Eizenbaum remembers steering clear of him at the Seeds camp in Maine, until one day he overheard her wishing she could find some chocolate.
“He said, ‘If you want M&Ms, I can get you some,'” she recalled.
He was, the Seeds agreed, passionate and persuasive about his politics, but also funny. And he was intensely torn over his dual identity as an Arab and an Israeli—part of the 18 percent Arab minority who vote, pay taxes, attend school, speak Hebrew and have 10 representatives in the 120-member Israeli parliament.
Two years ago, a girl named Reem Masarwa wrote to The Olive Branch, the newspaper of the Seeds of Peace, that she felt “caught between worlds” as an Arab citizen of Israel. Asel wrote back with some advice for her.
“I’m an Israeli?” he wrote. “So how come the word Arab is still there? I can never take the word Israeli off my passport, or the word Arab, which I feel proud of every time I hear it. We can’t change what we are, but we can change the way that we live already, we can take our lives in our hands once again, we can move from a position as a viewer of this game to a player. We are no more asked to watch; we can make a change. We don’t have to be caught; we can lead these two worlds, and still keep everything we had.”

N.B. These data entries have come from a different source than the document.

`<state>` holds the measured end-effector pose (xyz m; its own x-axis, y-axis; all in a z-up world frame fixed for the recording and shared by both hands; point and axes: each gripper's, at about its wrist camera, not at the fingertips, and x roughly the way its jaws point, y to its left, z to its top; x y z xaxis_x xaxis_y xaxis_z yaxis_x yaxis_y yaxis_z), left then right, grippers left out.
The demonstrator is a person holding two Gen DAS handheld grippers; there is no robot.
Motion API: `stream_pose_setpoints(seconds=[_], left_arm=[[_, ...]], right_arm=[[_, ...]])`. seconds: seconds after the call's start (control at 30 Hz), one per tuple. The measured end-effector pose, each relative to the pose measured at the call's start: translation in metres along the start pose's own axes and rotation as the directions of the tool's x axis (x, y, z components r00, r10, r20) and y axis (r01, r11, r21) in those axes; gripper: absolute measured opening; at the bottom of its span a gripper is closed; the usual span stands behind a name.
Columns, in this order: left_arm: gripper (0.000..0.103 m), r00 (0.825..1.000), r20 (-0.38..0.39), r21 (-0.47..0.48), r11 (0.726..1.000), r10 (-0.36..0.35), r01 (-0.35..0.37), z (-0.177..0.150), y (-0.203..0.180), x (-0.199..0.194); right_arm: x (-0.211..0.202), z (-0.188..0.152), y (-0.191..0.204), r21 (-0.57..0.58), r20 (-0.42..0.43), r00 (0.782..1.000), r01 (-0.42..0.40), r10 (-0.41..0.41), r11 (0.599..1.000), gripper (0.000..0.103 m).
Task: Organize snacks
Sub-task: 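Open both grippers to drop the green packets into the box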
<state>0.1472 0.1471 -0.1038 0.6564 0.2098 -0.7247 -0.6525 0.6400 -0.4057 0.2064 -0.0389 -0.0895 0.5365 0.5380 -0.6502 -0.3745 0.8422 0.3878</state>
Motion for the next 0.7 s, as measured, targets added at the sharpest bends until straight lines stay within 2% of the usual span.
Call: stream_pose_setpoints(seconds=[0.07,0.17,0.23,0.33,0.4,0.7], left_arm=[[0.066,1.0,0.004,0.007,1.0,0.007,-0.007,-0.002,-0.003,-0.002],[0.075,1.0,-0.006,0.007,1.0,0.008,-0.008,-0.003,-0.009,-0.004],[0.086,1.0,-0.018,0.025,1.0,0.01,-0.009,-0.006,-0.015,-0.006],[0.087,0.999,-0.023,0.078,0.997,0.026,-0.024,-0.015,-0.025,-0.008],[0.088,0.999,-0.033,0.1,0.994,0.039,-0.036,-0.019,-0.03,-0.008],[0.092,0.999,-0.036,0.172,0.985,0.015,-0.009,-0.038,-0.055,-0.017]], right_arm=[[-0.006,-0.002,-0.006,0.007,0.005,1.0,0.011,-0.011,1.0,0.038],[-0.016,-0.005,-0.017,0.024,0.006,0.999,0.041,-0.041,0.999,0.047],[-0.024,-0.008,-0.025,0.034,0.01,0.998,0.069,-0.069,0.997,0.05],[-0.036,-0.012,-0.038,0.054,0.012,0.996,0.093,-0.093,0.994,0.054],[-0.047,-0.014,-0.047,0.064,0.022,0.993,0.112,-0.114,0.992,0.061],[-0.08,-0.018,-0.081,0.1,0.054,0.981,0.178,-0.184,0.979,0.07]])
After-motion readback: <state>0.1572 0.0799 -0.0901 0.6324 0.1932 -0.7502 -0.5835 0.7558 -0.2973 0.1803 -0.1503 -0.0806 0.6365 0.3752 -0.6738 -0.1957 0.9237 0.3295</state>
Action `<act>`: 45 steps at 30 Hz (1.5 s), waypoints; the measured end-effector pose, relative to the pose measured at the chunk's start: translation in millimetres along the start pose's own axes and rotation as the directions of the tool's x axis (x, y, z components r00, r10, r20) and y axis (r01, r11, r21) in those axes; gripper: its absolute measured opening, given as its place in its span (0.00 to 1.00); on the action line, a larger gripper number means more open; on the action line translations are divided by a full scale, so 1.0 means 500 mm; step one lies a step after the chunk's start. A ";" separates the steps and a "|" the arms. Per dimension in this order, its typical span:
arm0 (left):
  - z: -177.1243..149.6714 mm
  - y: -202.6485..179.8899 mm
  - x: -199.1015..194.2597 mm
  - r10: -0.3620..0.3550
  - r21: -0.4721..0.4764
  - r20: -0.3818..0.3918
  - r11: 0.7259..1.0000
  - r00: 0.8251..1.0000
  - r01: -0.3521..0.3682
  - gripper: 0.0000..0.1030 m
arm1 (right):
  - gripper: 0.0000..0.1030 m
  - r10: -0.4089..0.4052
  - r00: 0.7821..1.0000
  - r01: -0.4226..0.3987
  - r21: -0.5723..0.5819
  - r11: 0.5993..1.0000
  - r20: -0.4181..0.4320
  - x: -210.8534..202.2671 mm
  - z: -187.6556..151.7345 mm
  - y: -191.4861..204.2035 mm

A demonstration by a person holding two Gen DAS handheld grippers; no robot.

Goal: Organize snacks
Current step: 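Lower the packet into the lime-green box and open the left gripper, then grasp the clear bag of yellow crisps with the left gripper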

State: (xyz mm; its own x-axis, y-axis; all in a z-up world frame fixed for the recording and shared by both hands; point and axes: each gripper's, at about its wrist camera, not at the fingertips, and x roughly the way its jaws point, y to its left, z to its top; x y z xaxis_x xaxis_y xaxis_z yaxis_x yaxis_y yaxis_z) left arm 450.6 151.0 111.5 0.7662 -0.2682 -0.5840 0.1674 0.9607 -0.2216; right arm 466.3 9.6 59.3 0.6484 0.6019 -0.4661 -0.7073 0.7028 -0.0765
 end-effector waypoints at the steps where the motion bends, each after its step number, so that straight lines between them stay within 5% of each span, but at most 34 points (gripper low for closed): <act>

To his Jewish friends in Seeds of Peace, Asel was a touchstone of shared experience. On their return from Maine, many found themselves hassled in school, called Arab-lovers and worse. And then they’d get e-mail from Asel, then a phone call, then an invitation to visit his house in Galilee.
And so the Seeds of Peace program was borne along, with a major assist from teenagers like Asel.
If he had an idealistic streak, Asel was also a realist, his friends said. A high school senior, he planned to attend the Technion in Haifa, Israel’s MIT, and to study computers and engineering.
Probably, said the Seeds, Asel would have founded a high-tech start-up. Probably, they said, he would have become well-to-do and important.
Now, the Seeds realized, they will never know what Asel would have become.
Bitter and stunned at what for many is their first experience with death, the Seeds are trying to make sense of Asel’s killing.
Said Eizenbaum: “We question what the hell we’re doing [in Seeds of Peace] if people are still getting shot and killed. It’s like, what’s the point?”
At Seeds of Peace headquarters today, Asel’s friends turned the main upstairs conference room into a shrine to his memory, decking it out with photos of Asel grinning, Asel making funny faces and Asel monkeying around. They lit candles on the floor and placed them around a scrapbook open to a page he had written about a field trip to Jordan—in successive paragraphs of Arabic, Hebrew and English.
Later this month, Seeds of Peace headquarters will celebrate the first anniversary of its opening in Jerusalem. Hundreds of Seeds have been invited, but a pall has been cast over the event.
“I cannot imagine how they’re going to have it without Asel,” said Evrany.